No hace falta un fanático doctrinario para confirmar la solidez de ese mundo tan acomodado.
La trampa de moda (aunque el término fue acuñado por intelectuales católicos en los años 90) consiste en llamar “ideología de género” a la defensa de medidas contra las discriminaciones y agresiones específicas que sufren las mujeres. Supongo que el método también sirve para etiquetar como “ideología de raza” a la lucha contra el racismo o “ideología de clase” a la lucha contra las desigualdades sociales. Pero la violencia machista, la segregación racial o el bajo poder adquisitivo son hechos que afectan a grupos concretos y exigen soluciones concretas, así que el uso del término delata la intención de manipular el concepto de ideología (“conjunto de ideas fundamentales que caracteriza el pensamiento de una persona, colectividad o época, de un movimiento cultural, religioso o político, etc.”, dice el diccionario) para presentar las posibles modificaciones de las situaciones de injusticia -cómodamente instituidas para algunos- como caprichos destructivos y ‘artificiales’ opuestos al orden que se considera ‘natural’. Esa idea de la naturaleza anclada en el diseño patriarcal declara inmutable un orden superior antifeminista, supremacista y asentado en privilegios económicos; un orden que -hay que citar a Hannah Arendt una vez más – impone a sus fieles la banalidad del mal que explica tanto la crueldad de las consignas como la pasividad o el temor a la libertad propia y ajena.
La mayoría de las veces, no hace falta un fanático doctrinario para confirmar la solidez de ese mundo tan acomodado. Por ejemplo, ese hombre que ahí veis, con cara de recurso literario, pasó el otro día bajo el arco de leds de la plaza del ayuntamiento, contempló los renos escarchados que pastaban electrones mientras niños de azul y niñas de rosa se dejaban fotografiar y dijo: qué bonito. Después admiró la pantalla gigante que emite anuncios sexistas en la parada del autobús y manifestó: qué maravilla. Luego entró en una cafetería, donde se le unió su señora, que venía de la compra, para mirar hipnotizada el telediario mudo del televisor panorámico alzado al fondo, a la derecha, como las letrinas de la información (‘el ojo es ojo porque te ve, no porque tú lo ves’, decía Machado), mientras él leía y comentaba el periódico.
Hubo un instante en que el titular en papel coincidió con el rótulo que pasaban bajo el carrusel de imágenes: Rebeca Alexandra Cadete abrió la puerta a su asesino para que éste no molestara al vecindario.

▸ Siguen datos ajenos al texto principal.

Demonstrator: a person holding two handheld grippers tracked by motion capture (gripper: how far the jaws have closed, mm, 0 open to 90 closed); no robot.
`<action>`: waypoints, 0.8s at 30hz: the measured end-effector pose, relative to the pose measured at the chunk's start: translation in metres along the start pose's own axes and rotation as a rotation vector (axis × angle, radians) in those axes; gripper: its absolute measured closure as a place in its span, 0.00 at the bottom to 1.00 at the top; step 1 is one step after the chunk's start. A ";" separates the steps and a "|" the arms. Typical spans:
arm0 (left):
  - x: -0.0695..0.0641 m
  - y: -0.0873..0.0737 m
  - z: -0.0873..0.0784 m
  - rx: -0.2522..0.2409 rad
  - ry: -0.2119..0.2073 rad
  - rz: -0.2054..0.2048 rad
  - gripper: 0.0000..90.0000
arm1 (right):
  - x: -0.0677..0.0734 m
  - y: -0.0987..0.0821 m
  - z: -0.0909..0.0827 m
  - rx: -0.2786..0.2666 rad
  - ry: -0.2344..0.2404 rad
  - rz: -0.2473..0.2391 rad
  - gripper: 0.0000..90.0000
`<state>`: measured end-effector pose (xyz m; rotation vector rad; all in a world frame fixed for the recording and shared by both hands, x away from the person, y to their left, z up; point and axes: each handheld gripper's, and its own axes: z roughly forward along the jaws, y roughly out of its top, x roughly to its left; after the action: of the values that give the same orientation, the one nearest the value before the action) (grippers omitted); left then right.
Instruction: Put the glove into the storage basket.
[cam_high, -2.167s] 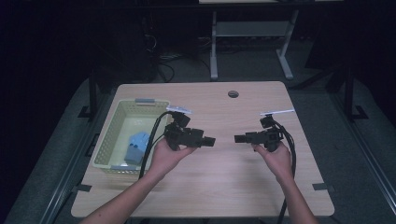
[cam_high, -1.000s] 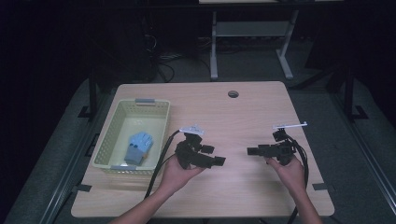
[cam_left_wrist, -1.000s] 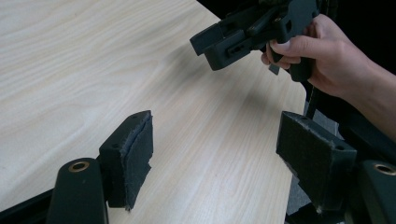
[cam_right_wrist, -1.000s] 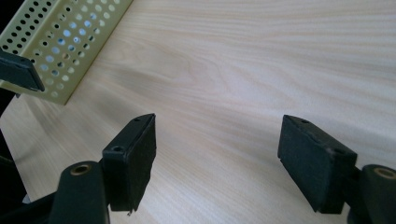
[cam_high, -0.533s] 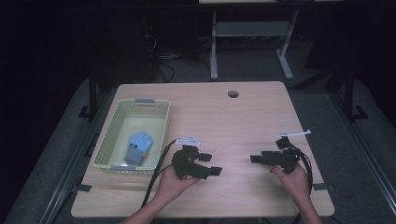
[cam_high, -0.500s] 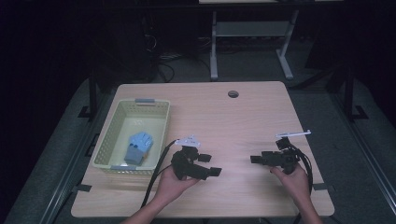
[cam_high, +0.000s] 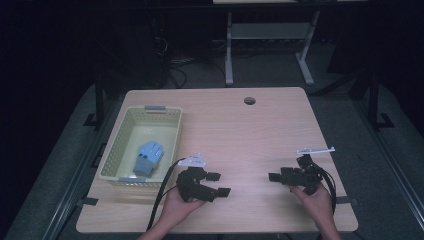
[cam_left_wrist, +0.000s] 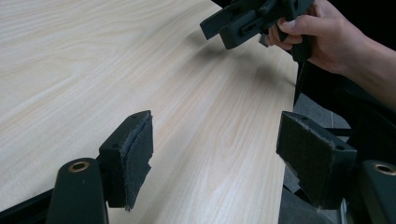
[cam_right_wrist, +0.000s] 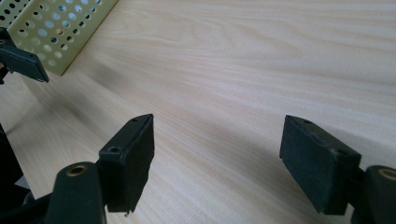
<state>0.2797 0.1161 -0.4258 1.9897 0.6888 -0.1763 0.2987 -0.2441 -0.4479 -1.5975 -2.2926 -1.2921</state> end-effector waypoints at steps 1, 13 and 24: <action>0.000 -0.001 0.000 -0.001 0.001 0.005 0.30 | 0.000 -0.002 0.000 -0.002 0.002 0.003 0.29; 0.003 -0.018 -0.006 0.011 0.026 0.017 0.29 | 0.002 -0.019 -0.002 -0.023 0.037 0.001 0.27; 0.006 -0.023 -0.001 0.009 0.013 0.013 0.29 | 0.004 -0.031 0.003 -0.020 0.012 -0.034 0.26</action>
<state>0.2718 0.1275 -0.4456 2.0055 0.6846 -0.1589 0.2737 -0.2424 -0.4661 -1.5593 -2.3166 -1.3327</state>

Un error fatal, decía el periódico. Ya era el motivo recurrente del día la primera víctima de la violencia machista del año en la circunscripción geográfica de referencia obligada. La mujer temía que la bestia alterara la convivencia. ¿Cómo se fio de él? Hablar ahora del peso de la cultura o el arte del amor deslumbrado a medias por el pragmatismo económico y la pasión romántica sería probablemente una pérdida de tiempo. No hay reflexión que valga sin leyes protectoras con efectos cotidianos.
De pronto, ha aparecido el consuelo de la fatalidad. La pena es una cosa muy rara. También la culpa. Una fatalidad. Todo es comparable, aunque duela. También lo incomprensible. El hombre asiente, su señora asiente, el camarero asiente probablemente por principio profesional. El medio ha elegido la anécdota que parece estar ofreciendo una válvula de escape: el error como confirmación de lo inevitable. Seguro que el redactor sólo buscaba un buen título que adornara la noticia; es el viejo problema de las originalidades vacías: que apelan al tribunal del inconsciente.

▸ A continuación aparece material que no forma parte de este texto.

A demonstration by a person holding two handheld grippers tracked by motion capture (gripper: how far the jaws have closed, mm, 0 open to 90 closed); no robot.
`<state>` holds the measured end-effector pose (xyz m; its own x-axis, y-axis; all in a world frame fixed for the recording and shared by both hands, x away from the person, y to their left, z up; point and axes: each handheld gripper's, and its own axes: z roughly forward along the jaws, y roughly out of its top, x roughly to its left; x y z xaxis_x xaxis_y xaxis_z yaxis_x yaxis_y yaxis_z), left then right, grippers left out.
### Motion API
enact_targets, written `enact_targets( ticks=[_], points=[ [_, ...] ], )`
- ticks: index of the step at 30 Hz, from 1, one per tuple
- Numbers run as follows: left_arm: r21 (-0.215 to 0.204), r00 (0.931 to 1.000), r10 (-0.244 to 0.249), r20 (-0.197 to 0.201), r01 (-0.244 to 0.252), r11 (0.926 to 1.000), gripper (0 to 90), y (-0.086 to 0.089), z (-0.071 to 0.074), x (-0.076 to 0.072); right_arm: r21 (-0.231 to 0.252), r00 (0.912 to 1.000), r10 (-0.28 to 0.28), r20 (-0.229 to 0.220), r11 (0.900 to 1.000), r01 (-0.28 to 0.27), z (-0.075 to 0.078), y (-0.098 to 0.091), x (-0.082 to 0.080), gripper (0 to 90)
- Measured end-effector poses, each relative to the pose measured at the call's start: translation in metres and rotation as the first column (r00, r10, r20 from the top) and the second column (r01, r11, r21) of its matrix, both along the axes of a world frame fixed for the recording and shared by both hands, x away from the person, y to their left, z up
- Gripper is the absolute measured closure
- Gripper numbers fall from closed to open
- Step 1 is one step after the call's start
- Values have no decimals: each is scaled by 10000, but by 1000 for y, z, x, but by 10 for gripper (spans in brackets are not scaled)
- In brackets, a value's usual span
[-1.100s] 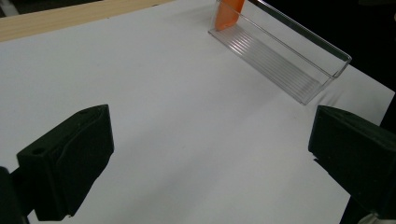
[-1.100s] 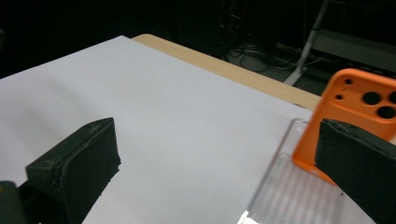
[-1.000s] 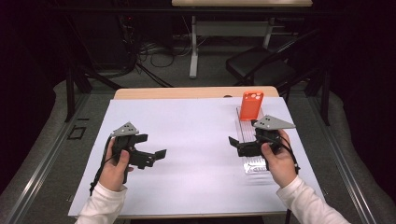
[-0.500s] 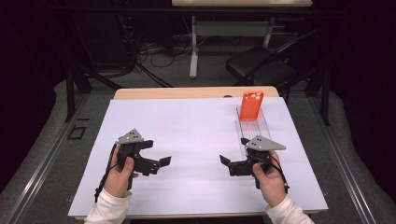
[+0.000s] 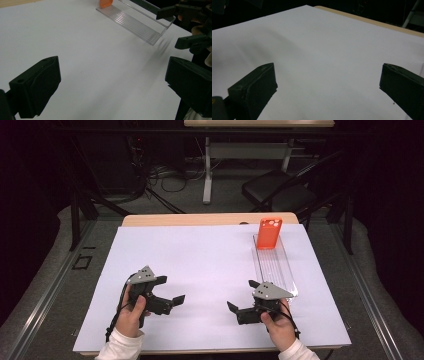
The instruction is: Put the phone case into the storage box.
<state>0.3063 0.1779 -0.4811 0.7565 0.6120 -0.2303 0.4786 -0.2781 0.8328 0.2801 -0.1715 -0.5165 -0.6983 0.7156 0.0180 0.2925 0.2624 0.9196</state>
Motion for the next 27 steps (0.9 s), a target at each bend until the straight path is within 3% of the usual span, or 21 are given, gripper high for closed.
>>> enact_targets(
  ticks=[7,11,19,23,27],
  points=[
    [83,10000,-2,50,2,10000,3,-4,-8,0,-48,9992,359,-178,9993,-360,-11,5,-3,7],
    [-52,10000,31,82,-31,10000,4,-7,-13,1,-117,9993,366,-116,9993,-368,-17,7,-2,11],
    [197,9999,-89,75,88,9998,4,-10,-24,4,-86,9995,299,-99,9995,-300,-23,7,-3,20],
    [-133,10000,30,-44,-30,9999,3,-8,-27,6,-151,9994,340,-77,9993,-341,-26,9,-3,22],
    [-164,9999,76,-110,-77,9998,4,-7,-28,7,-163,9994,353,-72,9992,-354,-28,9,-2,24]
  ],
)
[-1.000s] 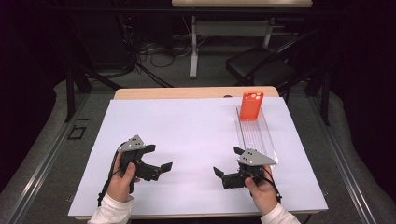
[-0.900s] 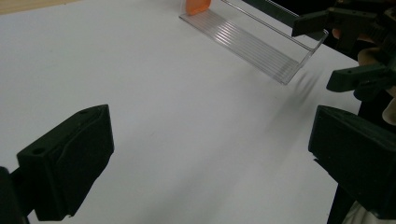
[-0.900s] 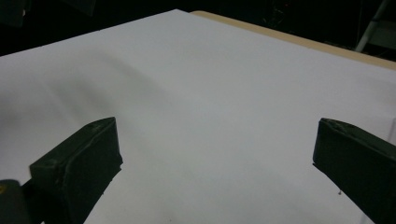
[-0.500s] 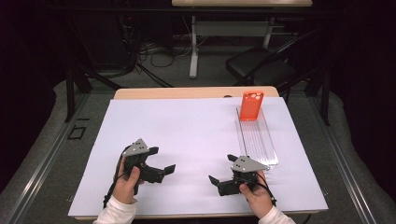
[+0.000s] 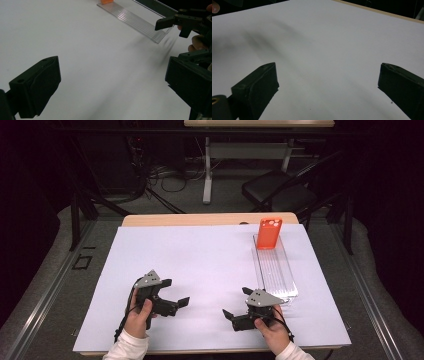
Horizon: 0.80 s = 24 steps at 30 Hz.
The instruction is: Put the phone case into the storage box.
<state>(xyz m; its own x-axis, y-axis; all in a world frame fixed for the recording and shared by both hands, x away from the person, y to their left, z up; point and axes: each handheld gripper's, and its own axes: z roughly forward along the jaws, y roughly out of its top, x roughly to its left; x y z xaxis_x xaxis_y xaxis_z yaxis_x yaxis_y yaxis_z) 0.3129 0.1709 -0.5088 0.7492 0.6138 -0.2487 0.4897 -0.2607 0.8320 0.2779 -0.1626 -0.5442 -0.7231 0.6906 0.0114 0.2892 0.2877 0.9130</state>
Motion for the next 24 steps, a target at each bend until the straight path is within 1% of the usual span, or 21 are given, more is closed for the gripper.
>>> enact_targets(
  ticks=[5,8,11,16,18,20,21,24],
  points=[
    [14,10000,82,35,-82,10000,4,1,-2,1,21,9998,-13,-176,10000,13,-2,0,2,25],
    [-3,10000,98,-15,-98,10000,3,2,-2,1,50,9994,-29,-342,10000,31,-4,0,3,28],
    [-62,9999,104,-1,-104,9999,4,2,-2,0,6,9994,-8,-338,10000,8,-5,0,3,28],
    [4,9999,88,88,-88,10000,3,3,-2,1,-37,9996,30,-290,10000,-31,-5,1,3,28],
    [-16,9998,170,100,-170,9999,3,5,-2,1,-51,9993,30,-376,10000,-32,-6,2,3,29],
    [-139,9997,236,63,-235,9996,4,6,-2,1,-1,9986,-35,-535,10000,35,-6,2,3,30],
    [-149,9996,272,49,-271,9995,4,6,-2,1,36,9982,-51,-596,10000,53,-6,2,3,33],
    [-114,9996,276,20,-276,9996,3,7,-3,2,-59,9974,-74,-719,10000,69,-8,3,3,35]
  ],
)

¿No se pudo evitar? Lo inevitable suele ser un argumento más para los cómplices, un apartado más de la retórica de la sumisión. Antes morían menos mujeres porque aceptaban su destino. El hombre que lee, la esposa que confirma, el periodista que presiente el desequilibrio entre la fugacidad de las imágenes y titulares y la intensidad de ese instante en que alguien abre una puerta (por civismo o por una vergüenza adquirida mediante la culpabilización ante los actos masculinos), todo parece el decorado perfecto de una resaca navideña, cuando azota el solsticio los últimos latigazos de la inversión solar con toda la rabia del invierno de postal.
Los tanques blindados del pensamiento, asustados por el feminismo, tramaron la etiqueta de la ideología de género para negar la perseverancia de una situación de dominio asentada con consignas de prejuicios; entre ellos el de dejar un resquicio para la duda sobre la responsabilidad de la víctima, que quería seguir viviendo sin molestar a los vecinos. Podía haber dejado la puerta cerrada. Podía haberse resistido más. Podía haber elegido a otro hombre. ¿Podía?